Question

The resultant of two vectors is perpendicular to one
of them and has the magnitude 4 m. If the sum of
the magnitude of two vectors is 8 m then their
respective magnitude are
(1) 4 m, 4 m
(2) 2 m, 6 m
(3) 3 m, 5 m
(4) 1 m, 7 m​

Answer 1

Let us assume that the two vectors are M and N & resultant vector of M and N is J.

Given that, the resultant of two vectors is perpendicular to one of them and has the magnitude 4 m (J = 4 m).Also, the sum of the magnitude of two vectors is 8 m (M + N = 8 m)

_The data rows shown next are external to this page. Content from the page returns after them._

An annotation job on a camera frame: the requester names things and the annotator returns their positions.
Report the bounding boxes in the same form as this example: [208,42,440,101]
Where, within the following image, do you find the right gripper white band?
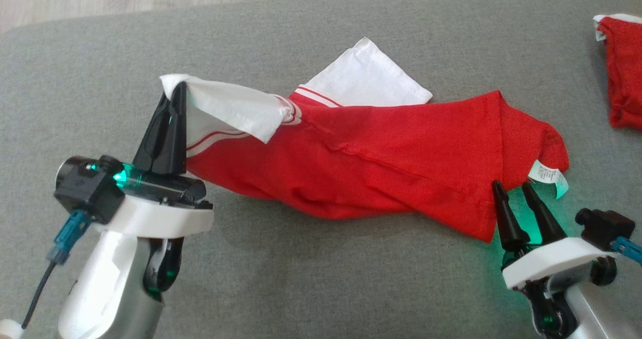
[492,180,618,291]

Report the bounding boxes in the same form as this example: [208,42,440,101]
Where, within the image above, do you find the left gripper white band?
[92,81,215,239]

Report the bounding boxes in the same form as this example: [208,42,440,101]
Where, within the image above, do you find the red garment with white sleeves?
[159,37,570,243]

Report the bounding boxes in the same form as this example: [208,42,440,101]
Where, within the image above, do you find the left arm cable blue connector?
[21,210,94,329]

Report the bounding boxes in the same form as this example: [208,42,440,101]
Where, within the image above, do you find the arm cable blue connector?
[611,236,642,265]
[21,210,94,329]

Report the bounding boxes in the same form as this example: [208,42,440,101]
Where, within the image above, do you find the right arm cable blue connector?
[611,236,642,265]

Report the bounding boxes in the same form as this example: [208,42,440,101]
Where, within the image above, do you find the red garment with white edge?
[593,13,642,130]

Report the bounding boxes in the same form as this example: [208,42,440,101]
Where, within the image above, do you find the large grey sofa seat cushion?
[0,0,642,339]

We have to find the respective magnitude of the assumed vectors.

[ Refer the attachment for figure. Triangle law applied on it.

It states that if two vectors working together at a point are represented by two sides of a triangle taken in the same order in magnitude and direction. On the other hand, their resultant vector is shown by the third side of the triangle taken in the opposite order. ]

Using Pythagorean theorem,

→ (J)² + (M)² = (N)²

Substitute the known values,

→ (4)² + (M)² = (N)²

[ M + N = 8, M = 8 - N ]

→ 16 + (8 - N)² = N²

Using identity: (a-b)² = a² - 2ab + b²

→ 16 + 64 - 16N + N² = N²

→ 80 - 16N = N² - N²

→ 80 = 16N

→ N = 80/16

→ N = 5

Substitute value of N = 5 in M + N = 8

→ M + 5 = 8

→ M = 8 - 5

→ M = 3

Therefore, their respective magnitudes are 3m and 5 m.

Option (3) 3m, 5 m

Answer 2

GIVEN :-

◙ The resultant of two vectors is perpendicular to one  of them, and has the magnitude of 4 m.

◙ The sum of the magnitude of two vectors is 8 m.

⠀⠀⠀⠀⠀⠀⠀⠀⠀⠀⠀⠀⠀⠀⠀⠀⠀⠀⠀⠀⠀⠀⠀⠀⠀⠀⠀⠀⠀⠀⠀⠀⠀⠀⠀⠀⠀⠀⠀⠀⠀⠀⠀⠀⠀⠀⠀⠀⠀⠀⠀⠀

TO FIND :-

The magnitude of the vectors out of :-

(1) 4 m, 4 m

(2) 2 m, 6 m

(3) 3 m, 5 m

(4) 1 m, 7 m​

SOLUTION :-

Let the two vectors be $\sf{\overrightarrow{a}}$ and $\sf{\overrightarrow{b}}$. Let their resultant vector be $\sf{\overrightarrow{R}}$.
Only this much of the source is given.